For this Flashback Friday I present the case of James Anthony Galloway, who disappeared from the small town of Habit, Kentucky on February 15, 1979. He was 38 years old. He had brown hair and hazel eyes, but the only photo I have of him is of such poor quality it’s hard to tell what he looked like. It looks like he might have some male pattern baldness but I’m not sure. He does have one notable physical characteristic though: one leg is shorter than the other.

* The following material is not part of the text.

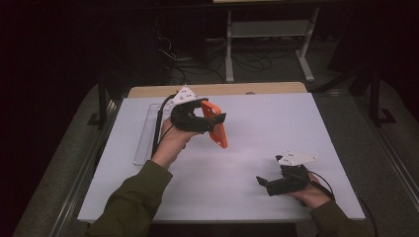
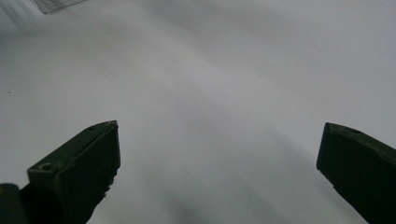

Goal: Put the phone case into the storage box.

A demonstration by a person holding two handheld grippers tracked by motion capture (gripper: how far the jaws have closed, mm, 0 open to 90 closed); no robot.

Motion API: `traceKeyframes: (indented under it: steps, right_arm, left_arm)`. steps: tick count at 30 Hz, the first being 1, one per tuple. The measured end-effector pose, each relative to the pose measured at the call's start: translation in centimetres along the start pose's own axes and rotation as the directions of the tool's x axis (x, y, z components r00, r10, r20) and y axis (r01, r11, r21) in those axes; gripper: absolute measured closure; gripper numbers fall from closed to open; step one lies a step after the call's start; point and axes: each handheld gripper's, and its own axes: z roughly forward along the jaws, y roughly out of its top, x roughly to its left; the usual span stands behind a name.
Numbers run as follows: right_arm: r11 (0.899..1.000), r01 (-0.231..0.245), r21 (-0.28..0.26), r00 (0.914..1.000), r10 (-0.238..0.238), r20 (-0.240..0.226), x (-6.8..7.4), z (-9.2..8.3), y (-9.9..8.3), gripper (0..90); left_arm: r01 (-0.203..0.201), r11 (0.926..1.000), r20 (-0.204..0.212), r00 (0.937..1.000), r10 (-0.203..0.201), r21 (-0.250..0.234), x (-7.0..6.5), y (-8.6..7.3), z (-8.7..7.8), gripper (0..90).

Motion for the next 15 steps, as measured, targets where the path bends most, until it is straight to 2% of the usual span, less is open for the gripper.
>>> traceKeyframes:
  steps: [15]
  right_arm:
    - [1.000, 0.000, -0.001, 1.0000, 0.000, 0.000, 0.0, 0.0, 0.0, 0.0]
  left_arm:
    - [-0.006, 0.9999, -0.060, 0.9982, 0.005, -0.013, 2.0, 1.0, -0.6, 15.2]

Little is known about James Galloway’s disappearance, but there’s pretty strong evidence of foul play: after his disappearance his truck was found abandoned on Winkler-Mount Zion Road and inside was a bloodstained piece of human bone wrapped in a towel. The blood was Galloway’s type, but I don’t know any details about the bone. In 1979, they probably wouldn’t have been able to prove it was his. If it still exists and hasn’t been lost or destroyed in the more than thirty years since, they should be able to test it now. But I don’t know if this has been done.
What happened to James Galloway — and where’s the rest of the body?